La deuxième méthode s’applique aux pays qui ne font pas partie de l’Afrique subsaharienne, à l’exception du Botswana, de l’Éthiopie, de la Namibie et du Rwanda, qui possèdent un bon système de surveillance de santé publique mais dont une forte proportion des patients consulte dans le secteur privé ou ne recherche aucun traitement. Dans ces cas, des ajustements des taux de dépistage, des rapports et des taux de demande de traitement sont appliqués aux données fournies.

La troisième méthode s’applique à la plupart des pays de la région africaine de l’OMS, dans lesquels les systèmes de surveillance ont toujours été faibles. Pour parvenir à une estimation fiable, nous mesurons la relation entre la prévalence parasitaire et l’incidence des cas dans une zone spécifique.

Dans de nombreux pays de la région africaine de l’OMS, qui représentent plus de 90 % de la charge mondiale du paludisme, les améliorations des systèmes de surveillance fournissent de nouvelles indications. Lorsque de meilleures données, plus complètes, sont disponibles, les estimations de l’OMS publiées au préalable sont révisées pour refléter les nouvelles données des pays. Ce qui n’a pas été actualisé ou révisé, c’est la méthodologie utilisée pour parvenir aux estimations contenues dans le Rapport mondial sur le paludisme.

Il est important de mentionner qu’au fur et à mesure de l’amélioration des systèmes de surveillance nationaux, le modèle existant de l’OMS utilisé pour estimer les cas de paludisme – c’est-à-dire le taux de parasites comparé à l’incidence des cas – sous-estime vraisemblablement le nombre réel de cas dans de nombreux pays de la région africaine de l’OMS. En mars 2018, l’OMS a convoqué un Groupe d'étude des données qui a vérifié les méthodes d’estimation de la charge du paludisme de l’organisation et formulé plusieurs recommandations en vue d’améliorations. Ces recommandations seront mises en œuvre dans la prochaine édition du Rapport mondial sur le paludisme.
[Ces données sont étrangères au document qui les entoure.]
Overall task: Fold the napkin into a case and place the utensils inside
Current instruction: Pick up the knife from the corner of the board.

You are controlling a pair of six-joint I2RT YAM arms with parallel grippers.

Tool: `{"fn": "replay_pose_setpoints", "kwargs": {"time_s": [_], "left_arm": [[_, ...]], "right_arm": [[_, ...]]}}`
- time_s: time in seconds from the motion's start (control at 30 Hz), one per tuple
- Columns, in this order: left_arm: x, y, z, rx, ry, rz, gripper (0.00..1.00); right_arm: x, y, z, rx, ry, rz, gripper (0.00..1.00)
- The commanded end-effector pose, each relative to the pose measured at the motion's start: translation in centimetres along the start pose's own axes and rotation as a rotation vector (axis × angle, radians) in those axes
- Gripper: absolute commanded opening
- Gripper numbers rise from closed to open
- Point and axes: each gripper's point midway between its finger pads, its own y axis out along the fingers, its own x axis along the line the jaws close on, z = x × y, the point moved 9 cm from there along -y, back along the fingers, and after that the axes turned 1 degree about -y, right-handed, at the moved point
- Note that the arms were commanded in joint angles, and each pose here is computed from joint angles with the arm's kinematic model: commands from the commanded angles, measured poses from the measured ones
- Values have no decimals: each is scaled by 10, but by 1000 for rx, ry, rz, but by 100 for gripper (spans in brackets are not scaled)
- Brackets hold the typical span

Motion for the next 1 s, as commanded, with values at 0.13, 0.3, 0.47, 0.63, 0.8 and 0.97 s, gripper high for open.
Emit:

Entre 2010 et 2017, le nombre de décès dus au paludisme a régressé au niveau mondial de 607 000 à 435 000. Toutes les régions à l’exception du continent américain ont enregistré des diminutions des taux de mortalité en 2017 par rapport à 2010. Les diminutions le plus fortes ont eu lieu en Asie du Sud-Est (54 %), Afrique (40 %) et Méditerranée orientale (10 %). Pourtant, malgré ces améliorations, la réduction des taux de mortalité a ralenti depuis 2015 et reflète les tendances estimées d’incidence des cas de paludisme.

Nous sommes prudents en ce qui concerne les estimations de la mortalité due au paludisme car la faiblesse de la plupart des statistiques civiles, vitales (enregistrement des décès) et des systèmes d'information sanitaire classiques dans la plupart des pays dans lesquels le paludisme est endémique ne nous permet pas d’effectuer des analyses fiables des causes de décès. Ceci est encore aggravé par les méthodes d’estimation utilisées qui diffèrent entre l’OMS et d’autres organisations, ce qui se traduit par des estimations avec des valeurs moyennes sensiblement différentes pour la même année et des intervalles de confiance assez larges. Pour ces raisons entre autres, l’OMS a fondé un Groupe d'étude des données sur la mortalité due au paludisme pour analyser les données existantes et les méthodes afin de fournir des conseils à l’Organisation sur les meilleures approches à utiliser à l’avenir pour estimer la mortalité.